**Problem statement:** Line by line, output the material without altering anything.

-- Collected material follows --

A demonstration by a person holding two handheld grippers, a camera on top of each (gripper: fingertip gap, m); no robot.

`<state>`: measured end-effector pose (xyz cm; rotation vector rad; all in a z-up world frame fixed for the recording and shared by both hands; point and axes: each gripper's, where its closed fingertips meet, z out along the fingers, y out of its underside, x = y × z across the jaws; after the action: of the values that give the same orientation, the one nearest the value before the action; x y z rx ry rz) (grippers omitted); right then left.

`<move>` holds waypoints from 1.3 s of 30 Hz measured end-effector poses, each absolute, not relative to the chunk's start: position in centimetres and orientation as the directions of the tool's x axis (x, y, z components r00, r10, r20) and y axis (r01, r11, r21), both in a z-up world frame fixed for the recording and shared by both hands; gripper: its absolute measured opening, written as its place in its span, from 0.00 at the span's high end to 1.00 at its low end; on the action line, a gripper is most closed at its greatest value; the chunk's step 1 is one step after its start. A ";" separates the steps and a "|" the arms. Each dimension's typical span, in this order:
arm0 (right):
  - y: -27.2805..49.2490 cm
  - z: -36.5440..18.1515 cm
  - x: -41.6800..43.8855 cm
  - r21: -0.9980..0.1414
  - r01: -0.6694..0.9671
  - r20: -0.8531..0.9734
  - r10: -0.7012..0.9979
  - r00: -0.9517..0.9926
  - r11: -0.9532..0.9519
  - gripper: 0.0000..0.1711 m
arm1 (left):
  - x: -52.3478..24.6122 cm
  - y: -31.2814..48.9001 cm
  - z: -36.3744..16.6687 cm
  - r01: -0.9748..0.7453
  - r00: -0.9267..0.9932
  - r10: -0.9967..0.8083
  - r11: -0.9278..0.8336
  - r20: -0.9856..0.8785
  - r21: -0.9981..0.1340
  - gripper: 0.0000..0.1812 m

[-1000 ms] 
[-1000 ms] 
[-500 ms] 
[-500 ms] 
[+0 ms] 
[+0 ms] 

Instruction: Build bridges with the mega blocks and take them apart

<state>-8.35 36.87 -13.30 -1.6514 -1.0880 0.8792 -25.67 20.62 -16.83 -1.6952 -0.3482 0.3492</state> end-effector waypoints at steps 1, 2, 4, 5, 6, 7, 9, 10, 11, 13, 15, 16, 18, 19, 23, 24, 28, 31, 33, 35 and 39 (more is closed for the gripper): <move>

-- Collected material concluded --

**Answer for the task:**
A demonstration by a person holding two handheld grippers, a camera on top of each (gripper: fingertip gap, m); no robot.

`<state>`: measured end-effector pose (xyz cm; rotation vector rad; all in a z-up world frame fixed for the recording and shared by both hands; point and axes: each gripper's, where its closed fingertips meet, z out along the fingers, y out of its underside, x = y × z across the jaws; after the action: of the values that give the same orientation, the one nearest the value before the action; x y z rx ry rz) (grippers omitted); right then left.

`<move>` holds waypoints from 1.3 s of 30 Hz measured end-effector poses, each absolute, not relative to the chunk's start: position in centimetres and orientation as the directions of the tool's x axis (x, y, z components r00, r10, r20) and y axis (r01, r11, r21), both in a z-up world frame fixed for the recording and shared by both hands; gripper: its absolute measured opening, written as its place in its span, from 0.00 at the span's high end to 1.00 at its low end; on the action line, a gripper is most closed at its greatest value; the chunk's step 1 is one step after its start. A ";" separates the steps and a "|" the arms. Each dimension's typical span, in this order:
arm0 (right):
  - y: -27.2805..49.2490 cm
  - z: -36.5440..18.1515 cm
  - x: -41.6800..43.8855 cm
  - r21: -0.9980..0.1414
  - r01: -0.6694..0.9671
  - r20: -0.8531..0.9734
  - r10: -0.7012..0.9979
  - r00: -0.9517..0.9926
  - r11: -0.9532..0.9519
  - gripper: 0.0000..0.1711 m
arm1 (left):
  - x: -52.3478..24.6122 cm
  - y: -31.2814..48.9001 cm
  - z: -36.3744..16.6687 cm
  - r01: -0.9748..0.7453
  - r00: -0.9267..0.9932
  - r10: -0.9967..0.8083
  - r11: -0.9278..0.8336
  - r20: -0.9856..0.8785
  - r21: -0.9981..0.1340
  - gripper: 0.0000..0.1812 m

[-1000 ms] 
[-1000 ms] 
[-500 ms] 
[-500 ms] 
[+0 ms] 
[+0 ms] 

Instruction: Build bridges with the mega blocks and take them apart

<state>-8.35 36.87 -13.30 -1.6514 -1.0880 0.8792 -25.67 20.62 -16.83 -1.6952 -0.3482 0.3492</state> end-effector waypoints at steps 1, 2, 4, 5, 6, 7, 9, 10, 11, 13, 15, 16, 18, 19, 23, 24, 28, 31, 33, 35 and 39 (more is closed for the gripper): <move>

What came before makes up the full response.